Although Pennsylvania has enacted no laws to curb distracted driving, the state "is doing a lot of the right things" to raise awareness and educate drivers, GHSA spokesman Jonathan Adkins said.
The state has made distracted driving a priority in its highway safety plan; provides educational material to teens; collects data on the role of distraction in crashes; and makes distracted driving a component of driver education and the licensing exam, the association reported.
Pennsylvania's top priority should be a statewide ban on texting, Mr. Adkins said. Bills to do so have been stuck in the Legislature for more than a year.
"Education is effective to a point but there's nothing more effective than the fear of a ticket," he said.
According to the National Highway Traffic Safety Administration, about 6 percent of drivers were using hand-held cell phones at any given moment in 2008, up from 4 percent in 2002. It said 1 percent of drivers were texting or otherwise manipulating electronic devices at any given moment.
NHTSA estimated that in 2008, the most recent year for which data was available, 5,870 people were killed and 515,000 were injured in crashes where distraction was noted on the police reports. That made up 16 percent of fatalities and 21 percent of crashes with injuries.
Because of the difficulty in reporting and compiling data on distracted driving crashes, those figures "may be just the tip of the iceberg," the governors association said.
GHSA Chairman Vernon F. Betkey Jr. said the national strategy against distracted driving "must be done comprehensively, through a multifaceted approach including education, laws and enforcement, data collection and private sector involvement."
"Our new report shows states are already going down this road. We know from our experiences with drunk driving and seat belt use that there is no magic bullet, and the same holds true with distracted driving," he said.
The GHSA study is available online at www.ghsa.org.
Among the association's findings:
Pennsylvania was one of 27 states with distracted driving in their strategic highway safety plans.
Pennsylvania has been a leader in collecting data on the role of distraction in crashes, doing so since at least 1987.
Forty-three states collect crash data, but the efforts are not uniform. "Some efforts are extensive and include a range of distraction activities; others are not," the association reported.
Examples of elements collected on crash forms include cell phone use (hand-held or hands free), children, eating and drinking, smoking, animals, inattention, reading, personal hygiene, visual obscurement, operating electronic equipment; object or person outside the vehicle, sun in eyes, insects, animals outside the vehicle, navigation device and Palm Pilot.

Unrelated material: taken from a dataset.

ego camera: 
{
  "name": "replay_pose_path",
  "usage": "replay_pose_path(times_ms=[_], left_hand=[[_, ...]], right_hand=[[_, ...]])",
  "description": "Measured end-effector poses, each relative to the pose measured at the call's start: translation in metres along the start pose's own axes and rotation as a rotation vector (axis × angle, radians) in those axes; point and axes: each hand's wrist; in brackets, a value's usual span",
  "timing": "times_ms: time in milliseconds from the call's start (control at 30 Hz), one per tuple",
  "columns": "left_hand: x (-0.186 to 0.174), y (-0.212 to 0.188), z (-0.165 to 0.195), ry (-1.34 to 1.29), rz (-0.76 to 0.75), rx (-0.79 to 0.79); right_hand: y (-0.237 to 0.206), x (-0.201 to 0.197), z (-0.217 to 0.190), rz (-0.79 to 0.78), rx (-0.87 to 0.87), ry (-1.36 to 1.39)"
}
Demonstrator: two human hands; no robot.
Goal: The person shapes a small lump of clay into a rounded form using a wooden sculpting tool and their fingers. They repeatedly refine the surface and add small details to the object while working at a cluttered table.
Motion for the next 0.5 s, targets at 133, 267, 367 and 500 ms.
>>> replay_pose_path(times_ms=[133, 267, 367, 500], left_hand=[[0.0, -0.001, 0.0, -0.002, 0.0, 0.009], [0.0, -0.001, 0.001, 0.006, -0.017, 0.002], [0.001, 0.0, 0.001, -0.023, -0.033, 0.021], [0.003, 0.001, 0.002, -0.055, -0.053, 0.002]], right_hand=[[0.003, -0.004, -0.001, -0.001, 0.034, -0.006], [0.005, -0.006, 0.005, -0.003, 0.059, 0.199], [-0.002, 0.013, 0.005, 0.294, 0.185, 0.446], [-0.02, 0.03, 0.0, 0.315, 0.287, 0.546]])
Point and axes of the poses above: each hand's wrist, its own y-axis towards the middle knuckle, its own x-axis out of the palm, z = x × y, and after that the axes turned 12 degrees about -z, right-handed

No state has an outright ban on cell phone use. In addition to the states with prohibitions on texting or hand-held phone use, 18 ban school bus drivers from talking on the phone while driving and 28 prohibit cell phone use by novice drivers.
Surveys have shown that an overwhelming majority believes texting while driving is dangerous and should be banned; yet in a survey sponsored by the AAA last year, 40 percent of drivers younger than 35 admitted to texting while driving during the previous month.